In 1879, Martin DePriest and “Buffalo Joe” Hughes took over as Keith County sheriff and deputy. Hughes had held the post effectively on his own; but DePriest had come up the trail two years earlier, and he knew and understood cowboys. He allowed them to blow off steam, and tolerated horse races in the street and the occasional firing of sixguns – so long as they weren’t aimed at anyone. But should affairs get out of hand, he and his deputy were perfectly willing to enforce the law, with guns if necessary. Both men were competent in the use of firearms, and had occasion to draw them from time to time. But generally, as Andy Adams remembered, “The officers of Ogallala were a different crowd from what we had encountered at Dodge, and everything went. The place suited us.”
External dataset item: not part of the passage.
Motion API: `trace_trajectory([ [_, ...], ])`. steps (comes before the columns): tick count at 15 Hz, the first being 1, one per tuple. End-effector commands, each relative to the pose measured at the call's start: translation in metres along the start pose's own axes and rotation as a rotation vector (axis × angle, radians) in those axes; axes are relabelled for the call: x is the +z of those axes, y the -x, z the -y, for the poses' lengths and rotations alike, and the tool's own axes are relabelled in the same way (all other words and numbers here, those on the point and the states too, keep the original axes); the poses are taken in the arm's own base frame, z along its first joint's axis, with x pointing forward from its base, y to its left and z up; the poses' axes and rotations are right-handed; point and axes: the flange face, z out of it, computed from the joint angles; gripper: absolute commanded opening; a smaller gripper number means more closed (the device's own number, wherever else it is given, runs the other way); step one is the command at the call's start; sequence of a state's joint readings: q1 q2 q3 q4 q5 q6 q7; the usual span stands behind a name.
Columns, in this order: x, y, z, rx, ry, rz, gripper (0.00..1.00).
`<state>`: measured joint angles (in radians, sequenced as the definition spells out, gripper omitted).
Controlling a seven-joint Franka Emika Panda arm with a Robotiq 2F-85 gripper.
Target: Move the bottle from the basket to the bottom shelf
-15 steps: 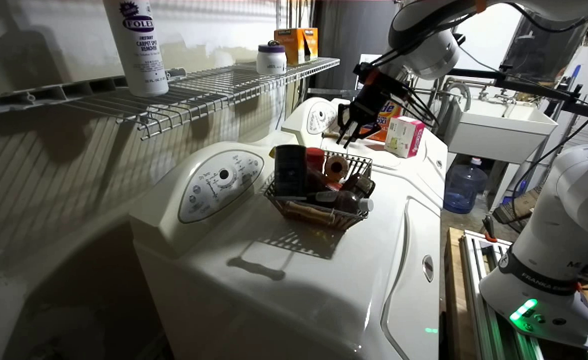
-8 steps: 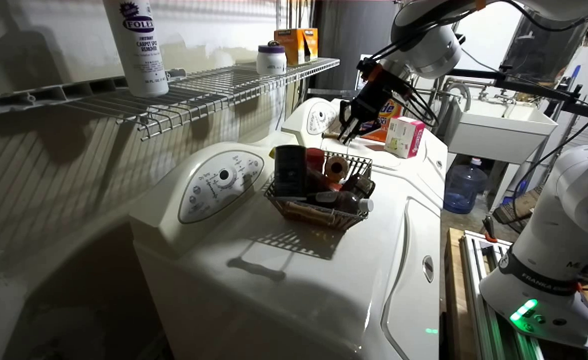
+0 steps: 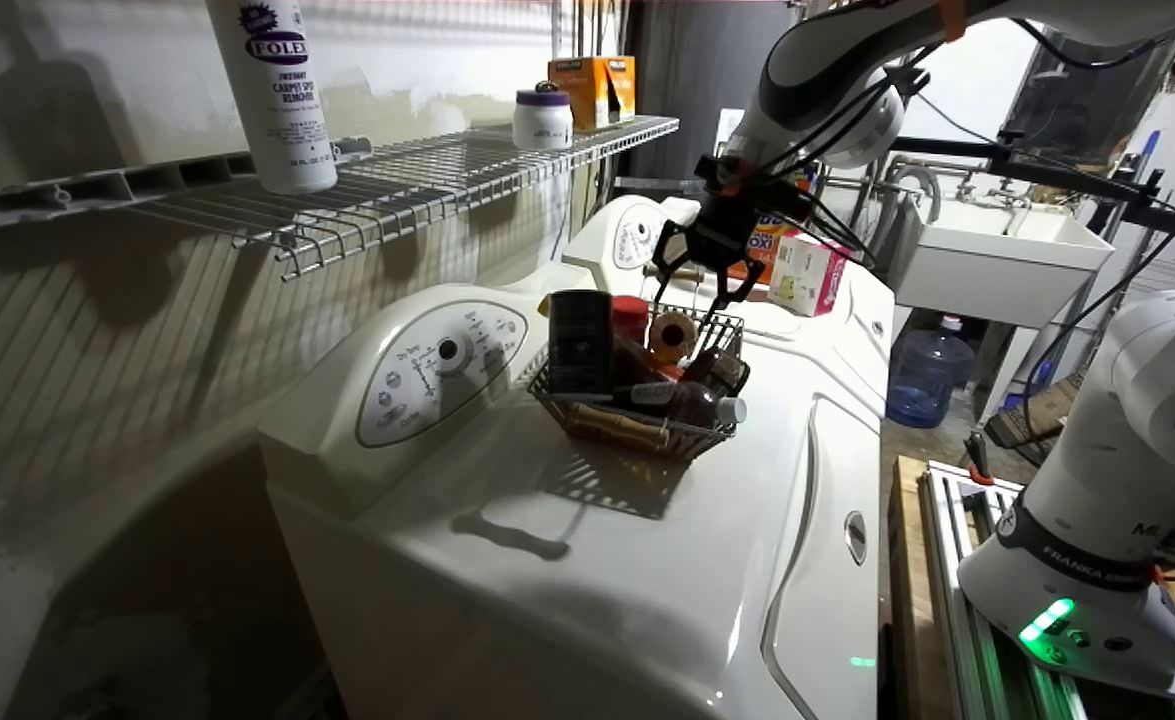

DePriest and Hughes were the best of the officers who represented the law during Ogallala’s wilder times; others were not so effective. The year before DePriest’s election, the post was held by a former stock detective and all-around low-life named Barney Gillan, and he participated in one of the most shocking outrages in Ogallala’s checkered history. In a land dispute between homesteaders and cattlemen, the brother of notorious Texas cattleman I.P. “Print” Olive was killed, and Print demanded retribution. Gillan took custody of the two homesteaders suspected of the killing, and rather than jail them for trial, he turned them over to Olive – who hanged and burned them. The sheriff then claimed a portion of the reward Olive had offered. Gillan was arrested, indicted for his involvement in the lynchings, and – along with Olive and fellow rancher W.F. Fisher – brought to trial before Judge Gaslin. So volatile was the situation that Gaslin was assigned three companies of infantry, who camped around the courthouse. Olive and Fisher were convicted of second degree murder, and sentenced to prison. Before the trial had ended, however, Gillan escaped jail, and was never heard from again.

In July 1879, the above-mentioned fatal shootings of three rowdy drovers by then-sheriff “Buffalo Joe” Hughes occasioned a town ordinance mandating that “the cowboys, as soon as they enter Ogallala, have to turn over their revolvers and guns to the officers.” The law was only marginally successful. Less than one year later, a shootout occurred in town that ultimately involved three of the Old West’s most famous figures.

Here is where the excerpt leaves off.